Paganistan: Notes from the Secret Commonwealth
In Which One Midwest Man-in-Black Confers, Converses & Otherwise Hob-Nobs with his Fellow Hob-Men (& -Women) Concerning the Sundry Ways of the Famed but Ill-Starred Tribe of Witches.
Ghost in the Cellar
As kids in early 60s Steeltown, we had a whole repertory of backyard games. My favorite was Ghost in the Cellar.
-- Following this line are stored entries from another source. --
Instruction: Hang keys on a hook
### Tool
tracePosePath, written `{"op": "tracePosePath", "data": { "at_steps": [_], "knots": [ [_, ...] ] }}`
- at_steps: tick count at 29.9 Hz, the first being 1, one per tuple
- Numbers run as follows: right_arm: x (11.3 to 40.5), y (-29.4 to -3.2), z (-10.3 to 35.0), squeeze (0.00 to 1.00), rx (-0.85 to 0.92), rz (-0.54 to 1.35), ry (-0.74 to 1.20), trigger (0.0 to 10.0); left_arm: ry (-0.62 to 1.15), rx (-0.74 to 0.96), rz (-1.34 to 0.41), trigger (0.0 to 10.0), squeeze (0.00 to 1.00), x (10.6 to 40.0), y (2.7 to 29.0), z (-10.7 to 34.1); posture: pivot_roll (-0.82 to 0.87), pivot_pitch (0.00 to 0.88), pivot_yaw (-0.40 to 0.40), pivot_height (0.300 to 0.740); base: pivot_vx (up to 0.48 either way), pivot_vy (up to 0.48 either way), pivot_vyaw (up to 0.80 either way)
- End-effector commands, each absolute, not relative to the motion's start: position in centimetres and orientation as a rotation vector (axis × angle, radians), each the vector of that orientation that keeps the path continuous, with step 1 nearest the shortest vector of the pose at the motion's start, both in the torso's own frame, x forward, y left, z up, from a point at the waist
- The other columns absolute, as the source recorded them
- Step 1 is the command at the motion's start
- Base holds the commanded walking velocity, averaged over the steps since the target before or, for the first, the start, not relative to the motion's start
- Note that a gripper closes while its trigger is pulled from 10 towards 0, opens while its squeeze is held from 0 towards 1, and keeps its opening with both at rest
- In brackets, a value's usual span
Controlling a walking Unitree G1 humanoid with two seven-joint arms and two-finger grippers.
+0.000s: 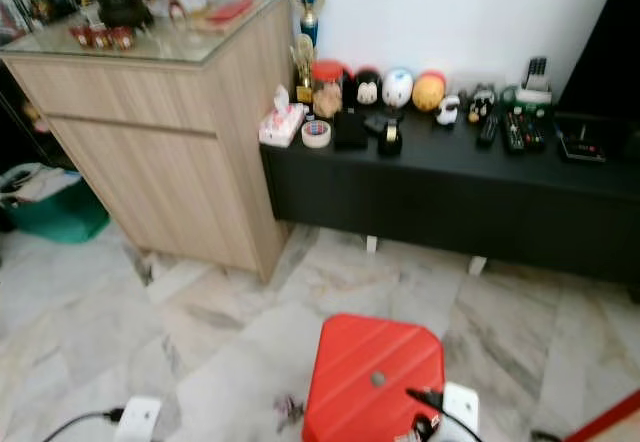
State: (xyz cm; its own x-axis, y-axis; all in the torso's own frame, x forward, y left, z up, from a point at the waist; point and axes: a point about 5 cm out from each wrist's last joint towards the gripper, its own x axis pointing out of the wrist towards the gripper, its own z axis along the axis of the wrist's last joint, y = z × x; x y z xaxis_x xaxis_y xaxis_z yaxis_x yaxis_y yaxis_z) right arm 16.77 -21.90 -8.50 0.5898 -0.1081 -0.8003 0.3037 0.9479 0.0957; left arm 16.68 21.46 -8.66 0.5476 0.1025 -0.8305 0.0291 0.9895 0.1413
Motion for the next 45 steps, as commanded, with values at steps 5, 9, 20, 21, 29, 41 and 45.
{"op": "tracePosePath", "data": {
  "at_steps": [5,9,20,21,29,41,45],
  "knots": [
    [18.3,-21.4,-7.8,0.00,0.227,-0.219,0.843,10.0,1.016,0.158,0.064,10.0,0.00,16.0,22.4,-8.8,-0.04,0.000,0.010,0.740,0.000,0.000,0.00],
    [19.8,-21.5,-7.0,0.00,0.198,-0.202,0.792,10.0,1.019,0.165,0.059,10.0,0.00,15.9,22.3,-8.8,-0.04,0.000,0.008,0.740,0.000,0.000,0.00],
    [21.6,-21.7,-5.7,0.00,0.127,-0.149,0.698,10.0,1.021,0.167,0.057,10.0,0.00,15.6,22.3,-8.9,-0.04,0.000,0.006,0.700,0.000,0.000,0.00],
    [21.7,-21.7,-5.6,0.00,0.120,-0.146,0.690,10.0,1.020,0.168,0.057,10.0,0.00,15.7,22.3,-8.9,-0.04,0.000,0.006,0.695,0.000,0.000,0.00],
    [23.4,-20.8,-4.4,0.00,0.098,-0.108,0.586,10.0,0.899,0.183,0.121,10.0,0.00,17.4,22.8,-7.9,-0.04,0.000,0.006,0.671,0.000,0.000,0.00],
    [23.7,-20.2,-4.1,0.00,0.103,-0.074,0.554,10.0,0.225,0.160,0.014,10.0,0.00,27.0,21.7,1.1,-0.04,0.000,0.006,0.671,0.000,0.000,0.00],
    [23.6,-20.2,-4.2,0.00,0.098,-0.077,0.554,10.0,0.148,0.137,-0.031,10.0,0.00,27.6,20.6,2.2,-0.04,0.000,0.009,0.671,0.000,0.000,0.00]
  ]
}}
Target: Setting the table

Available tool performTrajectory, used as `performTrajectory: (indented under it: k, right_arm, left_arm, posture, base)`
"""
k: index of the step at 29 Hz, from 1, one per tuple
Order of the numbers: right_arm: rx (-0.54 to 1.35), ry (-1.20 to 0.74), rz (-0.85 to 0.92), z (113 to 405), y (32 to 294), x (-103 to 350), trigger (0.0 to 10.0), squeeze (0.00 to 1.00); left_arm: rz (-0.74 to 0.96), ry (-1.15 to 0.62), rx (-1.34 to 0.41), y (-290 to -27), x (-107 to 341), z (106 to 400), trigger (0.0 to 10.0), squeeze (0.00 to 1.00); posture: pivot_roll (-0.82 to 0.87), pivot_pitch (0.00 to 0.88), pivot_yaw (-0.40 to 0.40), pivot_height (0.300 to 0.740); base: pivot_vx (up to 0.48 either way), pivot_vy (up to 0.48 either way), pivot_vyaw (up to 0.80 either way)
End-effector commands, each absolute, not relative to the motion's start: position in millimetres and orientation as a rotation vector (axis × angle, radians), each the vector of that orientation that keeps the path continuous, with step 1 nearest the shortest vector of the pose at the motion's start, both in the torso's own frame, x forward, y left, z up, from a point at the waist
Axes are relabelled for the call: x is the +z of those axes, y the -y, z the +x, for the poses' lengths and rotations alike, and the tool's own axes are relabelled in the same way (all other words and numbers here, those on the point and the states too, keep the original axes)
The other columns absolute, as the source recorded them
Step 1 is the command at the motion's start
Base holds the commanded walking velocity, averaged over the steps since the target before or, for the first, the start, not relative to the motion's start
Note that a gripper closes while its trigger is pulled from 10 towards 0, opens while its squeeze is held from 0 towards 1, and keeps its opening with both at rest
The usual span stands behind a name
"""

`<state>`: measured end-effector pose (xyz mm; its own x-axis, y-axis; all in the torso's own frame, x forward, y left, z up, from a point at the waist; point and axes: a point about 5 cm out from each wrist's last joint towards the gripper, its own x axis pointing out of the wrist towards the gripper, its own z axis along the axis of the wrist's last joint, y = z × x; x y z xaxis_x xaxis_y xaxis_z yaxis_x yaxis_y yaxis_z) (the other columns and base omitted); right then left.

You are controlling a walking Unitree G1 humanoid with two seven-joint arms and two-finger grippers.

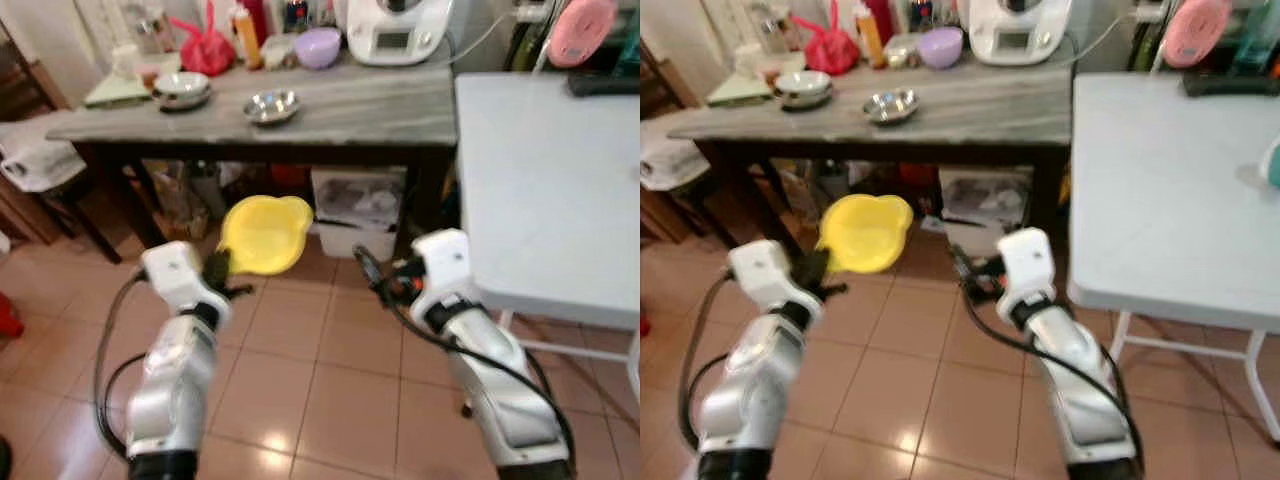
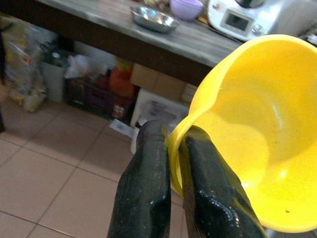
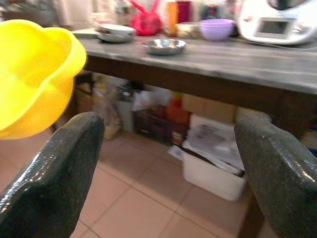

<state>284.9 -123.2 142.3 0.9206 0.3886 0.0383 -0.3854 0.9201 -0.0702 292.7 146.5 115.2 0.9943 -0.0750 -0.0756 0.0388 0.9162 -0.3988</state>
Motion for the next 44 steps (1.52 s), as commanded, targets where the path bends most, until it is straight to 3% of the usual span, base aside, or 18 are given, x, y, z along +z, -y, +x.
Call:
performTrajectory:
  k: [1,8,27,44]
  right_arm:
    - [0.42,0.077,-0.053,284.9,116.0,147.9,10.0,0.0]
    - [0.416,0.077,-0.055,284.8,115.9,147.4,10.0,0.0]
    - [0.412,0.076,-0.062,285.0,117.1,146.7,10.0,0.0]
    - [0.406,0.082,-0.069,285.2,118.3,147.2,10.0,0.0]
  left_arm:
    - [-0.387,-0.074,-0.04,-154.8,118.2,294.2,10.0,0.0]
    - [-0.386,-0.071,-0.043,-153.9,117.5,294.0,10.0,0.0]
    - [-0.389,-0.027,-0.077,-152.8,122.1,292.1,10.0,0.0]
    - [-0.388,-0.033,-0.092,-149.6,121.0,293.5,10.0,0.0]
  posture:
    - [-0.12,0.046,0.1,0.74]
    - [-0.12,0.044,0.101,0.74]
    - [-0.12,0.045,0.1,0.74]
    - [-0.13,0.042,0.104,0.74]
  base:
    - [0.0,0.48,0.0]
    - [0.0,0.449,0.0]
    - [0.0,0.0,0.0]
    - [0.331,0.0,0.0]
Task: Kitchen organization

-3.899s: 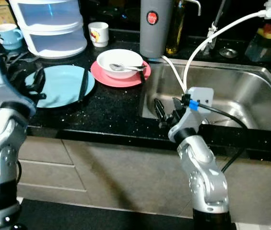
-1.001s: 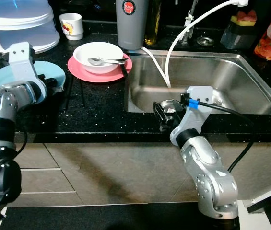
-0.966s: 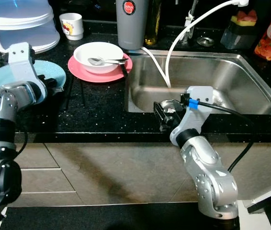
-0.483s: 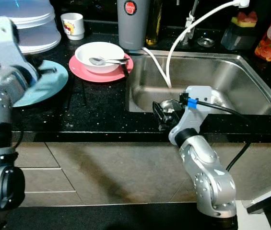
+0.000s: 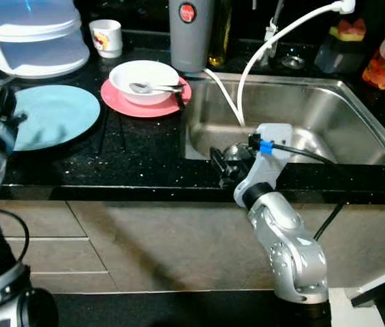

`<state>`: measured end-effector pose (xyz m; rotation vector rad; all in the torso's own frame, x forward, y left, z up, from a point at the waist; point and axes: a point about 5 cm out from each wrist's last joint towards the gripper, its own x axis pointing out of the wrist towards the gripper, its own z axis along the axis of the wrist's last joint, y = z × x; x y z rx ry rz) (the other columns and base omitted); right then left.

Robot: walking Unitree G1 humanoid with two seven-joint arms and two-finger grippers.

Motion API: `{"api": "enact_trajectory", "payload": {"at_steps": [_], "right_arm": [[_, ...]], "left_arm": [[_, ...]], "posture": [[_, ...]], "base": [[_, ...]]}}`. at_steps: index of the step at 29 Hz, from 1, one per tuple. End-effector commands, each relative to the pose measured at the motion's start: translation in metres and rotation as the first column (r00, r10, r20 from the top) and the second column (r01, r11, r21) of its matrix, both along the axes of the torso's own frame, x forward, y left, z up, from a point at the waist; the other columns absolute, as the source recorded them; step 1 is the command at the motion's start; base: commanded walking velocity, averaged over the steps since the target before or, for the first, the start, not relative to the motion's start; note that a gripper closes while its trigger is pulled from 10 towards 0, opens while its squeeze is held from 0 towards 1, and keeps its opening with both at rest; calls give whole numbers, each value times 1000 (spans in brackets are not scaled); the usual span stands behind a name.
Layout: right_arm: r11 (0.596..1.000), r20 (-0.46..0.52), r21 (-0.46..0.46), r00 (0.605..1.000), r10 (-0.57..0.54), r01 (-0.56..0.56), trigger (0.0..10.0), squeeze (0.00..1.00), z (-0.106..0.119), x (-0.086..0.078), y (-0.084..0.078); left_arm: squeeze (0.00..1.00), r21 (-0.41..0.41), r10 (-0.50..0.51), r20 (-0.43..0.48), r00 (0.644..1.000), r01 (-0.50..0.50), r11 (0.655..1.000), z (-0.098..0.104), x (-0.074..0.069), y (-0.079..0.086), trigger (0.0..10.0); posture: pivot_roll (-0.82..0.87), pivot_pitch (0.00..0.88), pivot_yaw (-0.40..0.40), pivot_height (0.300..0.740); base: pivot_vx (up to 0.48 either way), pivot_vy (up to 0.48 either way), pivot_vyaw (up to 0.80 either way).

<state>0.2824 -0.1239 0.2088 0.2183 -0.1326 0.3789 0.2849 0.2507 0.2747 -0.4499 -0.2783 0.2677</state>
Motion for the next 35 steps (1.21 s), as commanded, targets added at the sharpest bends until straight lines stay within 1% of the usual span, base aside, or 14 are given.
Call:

Children's games often have a soupçon of ritual to them—most are circular, the game's intent being to regenerate itself by starting over again—Ghost in the Cellar being the most ritualized of them all. It had all the elements of good ritual: a story, archetypal characters, catharsis, a felicitous combination of the scripted and the spontaneous, and, best of all, a ritualized dialogue that had to be repeated with absolute precision every time.
Dramatis Personae: The Mother. The Children. The Ghost.
Story: In the course of play, the Children get dirty. (Here there was lots of room for fun improvisation. As we got older, the "dirt" became less physical and more behavioral.) The Mother calls the Children in for supper, but is dismayed to see how dirty they've gotten.
Mother: Go down to the cellar and wash your hands!
The Children go down into the (imaginary) cellar—it never occurred to us to play the game using a real one—but there they encounter the Ghost.
Ghost: [Shrieks]
The Children run back to the Mother, screaming.
Children: There's a ghost! A ghost in the cellar!
The Mother assures them that there is no ghost—here she would improvise creatively about laundry hanging up to dry—and sends them back down to the cellar. Three times—the ritual number—this happens. The third time, the Mother agrees to accompany the Children to the cellar. There, sure enough, they encounter the Ghost.
You've got to hand it to the Mother. Does she run away screaming? No. Instead, she confronts the Ghost (which, I'm told, is exactly what one should do in such situations).
Mother: What do you want?
Ghost: A match.
Mother: What for?
Ghost: To light my pipe.
Mother: What for?
Ghost: To kill you!
The Ghost chases the running (and shrieking) Children and Mother. Whoever he or she catches becomes the next Ghost, and the game begins again.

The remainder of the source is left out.